Dans son premier roman, Julia Pialat élabore son récit autour de trois jeunes parisiens partis à la conquête de l’industrie musicale, bien décidés à bousculer leur milieu et leur destin. Il y a là Margaux, l’apprentie DJ, French, le disquaire érudit, et Cobra, la future étoile du rap français. Et puis, surtout, il y a « S.S.D ». C’est le surnom que les habitués du quartier de Strasbourg-Saint-Denis ont donné au périmètre contenu entre le Sentier et la Gare de l’Est. Quelques rues à l’ambiance surchauffées, quadrillées par les salons de coiffure africains, les restaurant turcs et les terrasses assaillies par tous les fêtards de la capitale. Sous la pression de ses fidèles de plus en plus nombreux, Strasbourg Saint-Denis change constamment de peau, les prix de l’immobilier décourageant les plus modestes d’y rester… Plus qu’un décor, un personnage à part entière de ce roman que nous fait découvrir la néo-romancière à travers trois lieux emblématiques.
L’autrice nous a d’abord donné rendez-vous chez Jeannette, un bistrot à la décoration soignée, mélange de café d’antan et de bar branché avec moulures au plafond et néons suspendus au-dessus du comptoir. « C’est un lieu emblématique qui fédère la scène du quartier et qui est devenu un fief pour beaucoup », selon elle. On y croise parfois quelques célébrités musicales, du chanteur Eddy de Preto, en passant par les membres du groupe de rock La Femme ou ceux du collectif électro Acid Arab. Au-delà du glamour, Jeannette c’est surtout un poste d’observation privilégié pour Julia Pialat : « Plus tu remontes la rue du Faubourg-Saint-Denis, plus les lieux et la population qui les fréquentent se gentrifient. Ce qui est intéressant, c’est de voir comment les communautés cohabitent en un seul endroit, un peu comme dans le film Do the right thing de Spike Lee. Ici, c’est un peu le point de jonction entre ces mondes. »
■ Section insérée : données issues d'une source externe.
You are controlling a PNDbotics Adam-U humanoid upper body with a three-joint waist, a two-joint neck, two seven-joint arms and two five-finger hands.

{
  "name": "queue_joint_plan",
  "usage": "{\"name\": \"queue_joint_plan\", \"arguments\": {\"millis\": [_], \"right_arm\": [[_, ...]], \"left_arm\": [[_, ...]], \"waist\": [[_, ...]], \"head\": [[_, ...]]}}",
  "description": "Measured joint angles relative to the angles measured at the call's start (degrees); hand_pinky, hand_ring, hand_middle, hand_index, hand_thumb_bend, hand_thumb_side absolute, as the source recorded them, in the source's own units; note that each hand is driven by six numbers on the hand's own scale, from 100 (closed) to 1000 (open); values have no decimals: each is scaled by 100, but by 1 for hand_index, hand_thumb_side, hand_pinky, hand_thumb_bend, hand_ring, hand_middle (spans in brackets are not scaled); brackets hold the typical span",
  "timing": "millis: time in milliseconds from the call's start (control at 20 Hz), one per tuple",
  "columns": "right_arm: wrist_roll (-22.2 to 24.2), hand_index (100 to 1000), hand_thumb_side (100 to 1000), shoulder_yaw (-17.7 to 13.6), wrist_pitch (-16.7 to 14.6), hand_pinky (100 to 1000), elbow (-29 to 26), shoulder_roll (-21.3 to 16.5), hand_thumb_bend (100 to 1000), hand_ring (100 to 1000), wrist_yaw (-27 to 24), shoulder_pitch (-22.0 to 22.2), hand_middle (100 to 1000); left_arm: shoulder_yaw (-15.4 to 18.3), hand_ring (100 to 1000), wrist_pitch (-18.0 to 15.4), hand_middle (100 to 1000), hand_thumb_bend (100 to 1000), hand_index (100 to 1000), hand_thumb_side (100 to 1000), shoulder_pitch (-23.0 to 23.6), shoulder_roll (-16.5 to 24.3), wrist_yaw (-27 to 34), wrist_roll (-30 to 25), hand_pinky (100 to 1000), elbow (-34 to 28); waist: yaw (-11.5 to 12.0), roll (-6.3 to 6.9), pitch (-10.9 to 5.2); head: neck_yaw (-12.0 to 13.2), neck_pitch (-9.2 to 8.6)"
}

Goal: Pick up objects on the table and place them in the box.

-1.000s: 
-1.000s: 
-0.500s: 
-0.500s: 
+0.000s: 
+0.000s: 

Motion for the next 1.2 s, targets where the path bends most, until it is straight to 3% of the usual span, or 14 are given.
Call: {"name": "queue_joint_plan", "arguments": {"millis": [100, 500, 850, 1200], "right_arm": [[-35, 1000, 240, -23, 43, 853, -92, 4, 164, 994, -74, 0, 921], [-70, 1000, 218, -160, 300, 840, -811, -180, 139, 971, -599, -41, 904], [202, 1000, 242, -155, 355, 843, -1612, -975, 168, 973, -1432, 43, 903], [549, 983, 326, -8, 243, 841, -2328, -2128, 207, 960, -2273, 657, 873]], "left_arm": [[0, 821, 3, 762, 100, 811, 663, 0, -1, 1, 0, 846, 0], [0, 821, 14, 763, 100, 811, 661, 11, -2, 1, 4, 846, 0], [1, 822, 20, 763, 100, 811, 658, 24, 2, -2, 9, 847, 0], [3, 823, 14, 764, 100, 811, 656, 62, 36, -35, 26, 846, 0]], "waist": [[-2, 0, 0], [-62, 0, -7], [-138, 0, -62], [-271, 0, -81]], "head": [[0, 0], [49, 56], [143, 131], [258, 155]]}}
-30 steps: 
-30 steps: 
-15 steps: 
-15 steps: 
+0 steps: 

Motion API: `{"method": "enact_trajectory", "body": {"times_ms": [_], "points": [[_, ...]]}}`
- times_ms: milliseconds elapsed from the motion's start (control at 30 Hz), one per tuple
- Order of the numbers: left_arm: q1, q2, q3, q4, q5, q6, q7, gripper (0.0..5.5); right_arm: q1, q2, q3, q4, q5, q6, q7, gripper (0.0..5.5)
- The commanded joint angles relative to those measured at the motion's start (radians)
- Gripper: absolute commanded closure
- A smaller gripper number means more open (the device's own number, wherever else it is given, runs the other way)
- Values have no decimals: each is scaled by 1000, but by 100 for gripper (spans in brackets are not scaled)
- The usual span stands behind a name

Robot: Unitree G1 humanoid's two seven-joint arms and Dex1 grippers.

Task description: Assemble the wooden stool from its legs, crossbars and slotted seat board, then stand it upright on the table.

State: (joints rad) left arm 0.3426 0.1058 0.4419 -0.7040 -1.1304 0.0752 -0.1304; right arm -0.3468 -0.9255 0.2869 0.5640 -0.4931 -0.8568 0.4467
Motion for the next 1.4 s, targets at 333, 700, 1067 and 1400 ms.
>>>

Comme un symbole, 400 mètres plus haut trône l’hôtel et restaurant Grand Amour. Dans ce lieu ultra-stylisé, où toutes les entrées du menu dépassent la barre des dix euros, l’ambiance feutrée détonne avec la clameur habituelle du quartier. Ici, pas de terrasse : la salle est retranchée derrière une verrière hermétique. « C’est très enclavé et symboliquement c’est un peu violent. Il fait partie de ces lieux qui imposent tout de suite une distance sociale, qui vous fascine et vous met mal à l’aise en même temps, » estime la romancière. Propriété de l’artiste André, graffeur et vandale à ses débuts, le Grand Amour fait cependant, à sa manière, le lien entre une scène underground et la jet-set la plus argentée. Doctorante en sociologie, la jeune femme se passionne pour ce genre de contraste : « Démographiquement parlant, c’est assez fascinant toute cette diversité dans un si petit périmètre. D’un autre côté, j’avais envie aussi de nuancer les critiques habituelles contre la gentrification dans mon roman. Paris a toujours été fait par des investisseurs avisés qui repèrent les opportunités et vont faire vivre des quartiers, voire les régénérer. On en trouve déjà la trace dans les romans du XIXe, ceux de Zola par exemple. »
La visite prend fin devant la porte Saint-Denis, sorte de réplique réduite de l’Arc de triomphe, qui marque le point d’entrée et de sortie de S.S.D. « Elle est squattée par les pigeons et par des gens assis sur des chaises en plastique… Elle a un côté majestueux et déglinguée à la fois ! C’est à l’image du quartier en fait, et c’est exactement pour ça que les gens l’aiment », sourit l’autrice. À quelques centaines de mètres de là, les clubs des Grands Boulevards, le Grand Rex en tête, sont un appel pour tous les artistes en devenir qui franchissent cette porte, des rêves de gloire plein la tête : « Il y aussi la salle de concert du New Morning qui est juste à côté, tout un tas de studios d’enregistrement de musique, plein de boîtes de production… Tout ça créé beaucoup de collaborations et une émulation intellectuelle et artistique assez magique. » La fièvre de S.S.D n’est pas près de s’éteindre.